The head of a conservative foundation that has become known for driving vans with anti-LGBT images and slogans around Polish cities has been convicted of criminal defamation.

A judge found that Mariusz Dzierżawski was responsible for “hate speech against homosexuals”. However, a deputy justice minister in Poland’s national-conservative government has condemned the ruling as a “scandalous” case of “repression against opponents of LGBT ideology”.

Dzierżawski’s organisation, Foundation Pro – Right To Life (Fundacja Pro – Prawo Do Życia), has mounted a long-running campaign it calls “Stop Paedophilia”, in which it claims that the “LGBT lobby” wants to use sex education lessons in schools to “sexualise” children.

The campaign is promoted by vans, posters and other materials showing crossed-out rainbow flags alongside various slogans claiming links between the LGBT community and sexual abuse of children.

Although activists and some local authorities have sought to stop such displays, they have been hindered by the fact that Poland’s hate crime laws do not explicitly cover sexual orientation or gender identity. In 2020, one judge rejected a case against Fundacja Pro, arguing that its material was “informative and educational”.

However, yesterday the district court in Gdańsk issued what lawyers described as a “historic verdict” in a case brought against Dzierżawski by Tolerado, an LGBT rights NGO.

The judge, Małgorzata Uszacka, found Dzierżawski guilty of criminally defaming LGBT people. In her ruling – which can still be appealed – she sentenced him to one year of community service and ordered him to pay a 15,000 zloty (€3,200) donation to charity and to publish an apology on his website to those he has defamed.

“The aim of the campaign was to identify homosexual people with paedophilia and to arouse resentment towards them,” said the judge, quoted by Gazeta Wyborcza. “This should be considered hate speech against homosexuals.”

Uszacka also found that messages broadcast from speakers on the vans were “defamatory and could cause anxiety among guardians of minors”. Moreover, she noted that Dzierżawski has “not proved in court that the content presented on the vans was true”.

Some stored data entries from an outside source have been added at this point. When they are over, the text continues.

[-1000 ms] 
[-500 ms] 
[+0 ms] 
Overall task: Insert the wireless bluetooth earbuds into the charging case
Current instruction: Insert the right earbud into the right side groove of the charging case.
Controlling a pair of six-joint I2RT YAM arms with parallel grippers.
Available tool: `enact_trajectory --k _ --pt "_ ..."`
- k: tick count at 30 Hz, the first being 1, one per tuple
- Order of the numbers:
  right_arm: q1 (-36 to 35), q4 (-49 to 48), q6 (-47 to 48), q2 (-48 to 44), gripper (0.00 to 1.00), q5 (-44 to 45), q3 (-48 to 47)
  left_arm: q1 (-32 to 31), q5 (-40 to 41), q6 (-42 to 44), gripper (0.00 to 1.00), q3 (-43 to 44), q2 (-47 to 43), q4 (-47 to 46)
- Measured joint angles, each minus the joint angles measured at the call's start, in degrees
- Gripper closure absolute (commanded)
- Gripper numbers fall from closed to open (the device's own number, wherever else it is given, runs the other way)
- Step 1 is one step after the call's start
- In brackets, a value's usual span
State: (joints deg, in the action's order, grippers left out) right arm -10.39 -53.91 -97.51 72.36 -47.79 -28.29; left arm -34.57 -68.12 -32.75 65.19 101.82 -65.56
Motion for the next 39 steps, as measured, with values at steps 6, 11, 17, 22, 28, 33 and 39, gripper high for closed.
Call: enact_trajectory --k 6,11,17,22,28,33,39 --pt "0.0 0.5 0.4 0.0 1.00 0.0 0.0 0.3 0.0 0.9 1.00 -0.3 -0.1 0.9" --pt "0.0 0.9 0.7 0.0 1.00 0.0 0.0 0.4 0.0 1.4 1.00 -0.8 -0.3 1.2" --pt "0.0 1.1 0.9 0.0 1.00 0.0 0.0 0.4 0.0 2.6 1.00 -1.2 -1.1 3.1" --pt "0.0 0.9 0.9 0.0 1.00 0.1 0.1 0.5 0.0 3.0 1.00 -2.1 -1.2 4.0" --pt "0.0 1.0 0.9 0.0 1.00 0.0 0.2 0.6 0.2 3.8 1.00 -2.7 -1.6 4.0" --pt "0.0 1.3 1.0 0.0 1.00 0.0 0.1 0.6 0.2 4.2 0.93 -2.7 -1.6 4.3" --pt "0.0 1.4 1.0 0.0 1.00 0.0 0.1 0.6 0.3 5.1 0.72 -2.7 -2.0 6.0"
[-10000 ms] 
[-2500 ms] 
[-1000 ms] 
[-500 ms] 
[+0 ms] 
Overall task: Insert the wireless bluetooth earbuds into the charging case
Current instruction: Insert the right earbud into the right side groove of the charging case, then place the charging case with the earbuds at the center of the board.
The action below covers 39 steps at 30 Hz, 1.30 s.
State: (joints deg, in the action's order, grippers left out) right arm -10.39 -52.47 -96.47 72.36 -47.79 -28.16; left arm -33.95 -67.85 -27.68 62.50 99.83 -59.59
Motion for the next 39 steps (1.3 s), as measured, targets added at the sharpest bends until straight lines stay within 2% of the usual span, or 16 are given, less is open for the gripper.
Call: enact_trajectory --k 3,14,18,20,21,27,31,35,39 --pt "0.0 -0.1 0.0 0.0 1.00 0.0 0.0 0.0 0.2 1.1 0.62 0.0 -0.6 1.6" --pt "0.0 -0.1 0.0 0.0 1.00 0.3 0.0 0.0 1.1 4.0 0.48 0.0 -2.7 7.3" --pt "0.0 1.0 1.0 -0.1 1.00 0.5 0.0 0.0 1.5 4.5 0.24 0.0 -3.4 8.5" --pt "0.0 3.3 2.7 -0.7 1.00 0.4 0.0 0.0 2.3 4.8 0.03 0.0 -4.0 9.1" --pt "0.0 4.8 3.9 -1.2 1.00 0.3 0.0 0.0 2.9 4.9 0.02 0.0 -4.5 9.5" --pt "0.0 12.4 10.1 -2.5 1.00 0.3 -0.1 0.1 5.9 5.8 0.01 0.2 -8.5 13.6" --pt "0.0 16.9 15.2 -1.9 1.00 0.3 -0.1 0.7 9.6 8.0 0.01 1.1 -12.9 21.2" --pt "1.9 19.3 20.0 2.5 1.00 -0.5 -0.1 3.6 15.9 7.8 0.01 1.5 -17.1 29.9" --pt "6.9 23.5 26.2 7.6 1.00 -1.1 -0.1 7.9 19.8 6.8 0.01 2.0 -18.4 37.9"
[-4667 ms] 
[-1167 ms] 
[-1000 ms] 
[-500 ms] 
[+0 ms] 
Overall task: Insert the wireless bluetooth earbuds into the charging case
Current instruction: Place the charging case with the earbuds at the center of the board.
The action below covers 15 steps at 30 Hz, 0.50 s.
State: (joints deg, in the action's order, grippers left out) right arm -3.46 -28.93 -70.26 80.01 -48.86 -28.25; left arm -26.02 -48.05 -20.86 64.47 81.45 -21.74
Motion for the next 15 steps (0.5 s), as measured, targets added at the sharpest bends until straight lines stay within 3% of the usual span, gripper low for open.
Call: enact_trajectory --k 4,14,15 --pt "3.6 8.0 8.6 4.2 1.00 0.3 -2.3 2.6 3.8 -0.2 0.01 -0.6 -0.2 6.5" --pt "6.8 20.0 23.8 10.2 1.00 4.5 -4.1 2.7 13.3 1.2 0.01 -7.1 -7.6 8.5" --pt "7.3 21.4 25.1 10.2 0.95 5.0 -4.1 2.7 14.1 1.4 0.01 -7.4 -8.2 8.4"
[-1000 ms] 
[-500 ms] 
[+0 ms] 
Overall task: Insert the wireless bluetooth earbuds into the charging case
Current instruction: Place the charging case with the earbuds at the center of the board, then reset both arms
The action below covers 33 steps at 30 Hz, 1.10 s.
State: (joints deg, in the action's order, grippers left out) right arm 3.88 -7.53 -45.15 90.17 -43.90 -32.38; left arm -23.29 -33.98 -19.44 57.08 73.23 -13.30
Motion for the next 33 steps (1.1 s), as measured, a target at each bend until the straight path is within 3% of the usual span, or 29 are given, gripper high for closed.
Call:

Tolerado hailed the ruling as groundbreaking, noting that the judge’s finding that Fundacja Pro’s anti-LGBT slogans constitute hate speech “is an important novelty in the jurisprudence”.

“A line of jurisprudence is being forged that is slowly and consistently changing the awareness of the courts and, in a broader context, society – and sooner or later will lead to key legal changes and a full-scale stop to systemic hate speech against our communities,” said the organisation.

Dzierżawski, however, condemned the ruling, saying that it “resembles the mechanisms of totalitarian times”. He argued that all claims made by his organisation are “based on publicly available scientific research and media publications…We didn’t make this up”.

“The allegedly defamatory content that our foundation disseminates in Poland is nothing more than the truth about the social and medical consequences of homosexual practices and the plans of the LGBT lobby towards Polish children”, he added, quoted by Catholic news service PCh24.

The court’s ruling was also criticised by a deputy justice minister, Marcin Romanowski. “A scandalous verdict…for campaigning against the LGBT lobby,” he tweeted. “The [judicial] caste treats the courts as a political and repressive tool against opponents of LGBT ideology.”

Poland’s national-conservative government has led a long-running campaign against what it calls “LGBT ideology”, resulting in Poland being ranked for the last three years as the worst country in the EU for LGBT people.